For a while, it looks as if he doesn’t do much more than bring his usual witty dialogue and light touch to the table. As five new crewmembers board the Starship Intrepid, the in-jokes fly thick and low: everyone aboard is terrified to volunteer for away missions, lousy science seems to be the order of the day, and none of our witty five new crewmembers have any clue as to what’s happening. It’s not unpleasant to read, but it’s not much above dozens of years of trek in-jokes and banter. In fact, at that point, Redshirts seems to be a sub-standard comic Trek take-off, unwilling to dig deeper in the inanity of Trek’s premise and markedly less amusing than what one would expect from a comic romp. Andrew Dahl and the Methods of Rationality this isn’t.

But wait… because there’s some serious weirdness ahead. It quickly becomes clear that something very strange in happening aboard the Intrepid whenever events start taking on dramatic qualities. People act differently, not quite understanding why they do. Logic flies off the window, taking with it what a professional team should know. Ominous warnings are given about The Narrative. People die, following a logic that our heroes desperately try to understand before they, too, suffer the same fate.

Before long, things turn severely meta and Redshirts finally becomes more interesting than the simple Trek commentary promised on the back-cover. Without spoiling anything explicitly, let’s just say that Scalzi revisits territory previously explored in Agent to the Stars, and questions of personal identity similar to The Ghost Brigades. The novel ends with philosophical questions about our relationship to fiction. Redshirts concludes quickly, leaving time for three codas that prove unexpectedly moving as consequences to the novel’s events are explored, further developing our understanding of the wreckage left behind by protagonist heroics. Redshirts gets more and more interesting throughout, eventually showing (among other things) why it’s not a bad idea for someone with a degree in philosophy to be writing science-fiction.

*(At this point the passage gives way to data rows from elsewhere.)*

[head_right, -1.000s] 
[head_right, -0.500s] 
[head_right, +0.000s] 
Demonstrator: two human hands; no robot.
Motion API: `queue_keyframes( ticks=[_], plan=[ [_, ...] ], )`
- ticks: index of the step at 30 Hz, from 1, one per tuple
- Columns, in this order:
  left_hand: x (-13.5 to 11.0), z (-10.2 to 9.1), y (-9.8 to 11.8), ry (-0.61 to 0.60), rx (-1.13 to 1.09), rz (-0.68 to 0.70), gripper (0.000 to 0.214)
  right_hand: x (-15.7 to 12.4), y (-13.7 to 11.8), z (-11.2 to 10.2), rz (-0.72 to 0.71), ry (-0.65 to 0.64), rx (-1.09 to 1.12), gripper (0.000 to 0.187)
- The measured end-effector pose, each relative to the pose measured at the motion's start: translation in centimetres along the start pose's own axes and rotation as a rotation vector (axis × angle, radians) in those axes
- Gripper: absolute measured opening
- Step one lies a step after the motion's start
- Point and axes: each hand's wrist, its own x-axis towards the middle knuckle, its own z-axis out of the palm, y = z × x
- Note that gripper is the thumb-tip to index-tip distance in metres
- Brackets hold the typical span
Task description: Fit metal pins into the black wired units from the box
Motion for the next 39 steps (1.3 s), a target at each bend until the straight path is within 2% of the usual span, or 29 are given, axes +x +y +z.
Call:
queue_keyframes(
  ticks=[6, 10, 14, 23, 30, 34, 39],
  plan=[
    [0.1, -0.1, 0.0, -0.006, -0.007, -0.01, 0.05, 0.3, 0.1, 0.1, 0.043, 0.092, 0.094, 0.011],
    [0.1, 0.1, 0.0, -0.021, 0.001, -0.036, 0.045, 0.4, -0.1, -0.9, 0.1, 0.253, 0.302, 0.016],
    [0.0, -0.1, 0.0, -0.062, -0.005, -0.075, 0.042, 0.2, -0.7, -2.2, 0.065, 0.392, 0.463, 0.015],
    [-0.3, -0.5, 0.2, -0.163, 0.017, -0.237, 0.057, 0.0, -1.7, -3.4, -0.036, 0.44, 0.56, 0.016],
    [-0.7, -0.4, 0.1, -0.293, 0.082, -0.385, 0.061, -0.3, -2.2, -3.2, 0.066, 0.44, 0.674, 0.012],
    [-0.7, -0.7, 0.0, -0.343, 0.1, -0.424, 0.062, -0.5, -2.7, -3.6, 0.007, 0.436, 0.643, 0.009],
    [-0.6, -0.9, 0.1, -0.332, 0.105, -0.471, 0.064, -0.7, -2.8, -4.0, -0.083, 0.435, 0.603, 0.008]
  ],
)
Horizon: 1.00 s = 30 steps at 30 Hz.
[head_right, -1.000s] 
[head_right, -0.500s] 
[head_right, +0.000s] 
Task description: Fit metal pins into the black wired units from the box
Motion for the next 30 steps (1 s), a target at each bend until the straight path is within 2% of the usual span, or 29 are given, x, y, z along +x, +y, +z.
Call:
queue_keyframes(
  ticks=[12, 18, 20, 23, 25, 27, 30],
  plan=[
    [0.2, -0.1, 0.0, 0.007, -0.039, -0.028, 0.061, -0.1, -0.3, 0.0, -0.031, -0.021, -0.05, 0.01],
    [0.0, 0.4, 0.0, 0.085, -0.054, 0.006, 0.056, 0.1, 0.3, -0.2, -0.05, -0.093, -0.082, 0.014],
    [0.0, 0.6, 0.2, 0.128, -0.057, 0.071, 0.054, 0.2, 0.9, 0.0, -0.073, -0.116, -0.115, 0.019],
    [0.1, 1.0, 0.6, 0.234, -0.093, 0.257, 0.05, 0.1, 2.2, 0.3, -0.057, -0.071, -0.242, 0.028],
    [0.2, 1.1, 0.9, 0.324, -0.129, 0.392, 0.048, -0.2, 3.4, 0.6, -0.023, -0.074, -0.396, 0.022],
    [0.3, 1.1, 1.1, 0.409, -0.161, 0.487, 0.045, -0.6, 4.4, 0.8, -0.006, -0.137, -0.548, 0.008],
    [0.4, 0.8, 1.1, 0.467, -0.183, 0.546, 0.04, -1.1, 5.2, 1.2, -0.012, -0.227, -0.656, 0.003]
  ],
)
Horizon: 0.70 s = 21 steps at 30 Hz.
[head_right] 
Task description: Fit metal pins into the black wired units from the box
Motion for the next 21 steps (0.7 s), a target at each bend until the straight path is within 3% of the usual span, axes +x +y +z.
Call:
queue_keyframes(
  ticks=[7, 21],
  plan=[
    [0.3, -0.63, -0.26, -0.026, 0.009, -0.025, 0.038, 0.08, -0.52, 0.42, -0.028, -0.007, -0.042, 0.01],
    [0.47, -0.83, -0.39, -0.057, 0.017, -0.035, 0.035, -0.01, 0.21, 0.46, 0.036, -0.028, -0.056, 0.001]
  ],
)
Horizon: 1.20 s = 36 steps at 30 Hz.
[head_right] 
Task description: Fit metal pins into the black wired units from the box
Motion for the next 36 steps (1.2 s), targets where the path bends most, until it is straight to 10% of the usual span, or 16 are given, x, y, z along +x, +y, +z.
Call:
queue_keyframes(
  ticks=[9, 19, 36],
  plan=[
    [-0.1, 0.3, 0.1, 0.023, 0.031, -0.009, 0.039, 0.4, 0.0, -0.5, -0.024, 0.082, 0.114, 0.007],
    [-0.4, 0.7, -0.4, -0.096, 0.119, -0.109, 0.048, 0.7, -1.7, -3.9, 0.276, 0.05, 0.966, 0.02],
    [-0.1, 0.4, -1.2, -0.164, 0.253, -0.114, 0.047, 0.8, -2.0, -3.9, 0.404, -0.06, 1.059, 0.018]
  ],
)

There are highs and lows along the way. Much of the writing is Scalzi’s usual mixture of snark and wittiness, which works well in blog posts but occasionally feels misplaced on the page. Many of the lead characters can’t easily be distinguished (this is played for laughs once, but it more often smacks of Scalzi-writes-one-kind-of-character-really-well. There are significant issues with willing disbelief in the middle third of the novel (including mentioning Star Trek by name), that are eventually papered over by the rest of the story. But, to its credit, Redshirts is rarely less than compelling to read: it’s got a lot of that elusive “reading fun” that so many other novels fail to achieve. Don’t be surprised to finish it within days even if you are a slow or busy reader.

(I’m not quite as convinced it should have been a Hugo-award-winning novel, but I’ll leave that rant for another time.)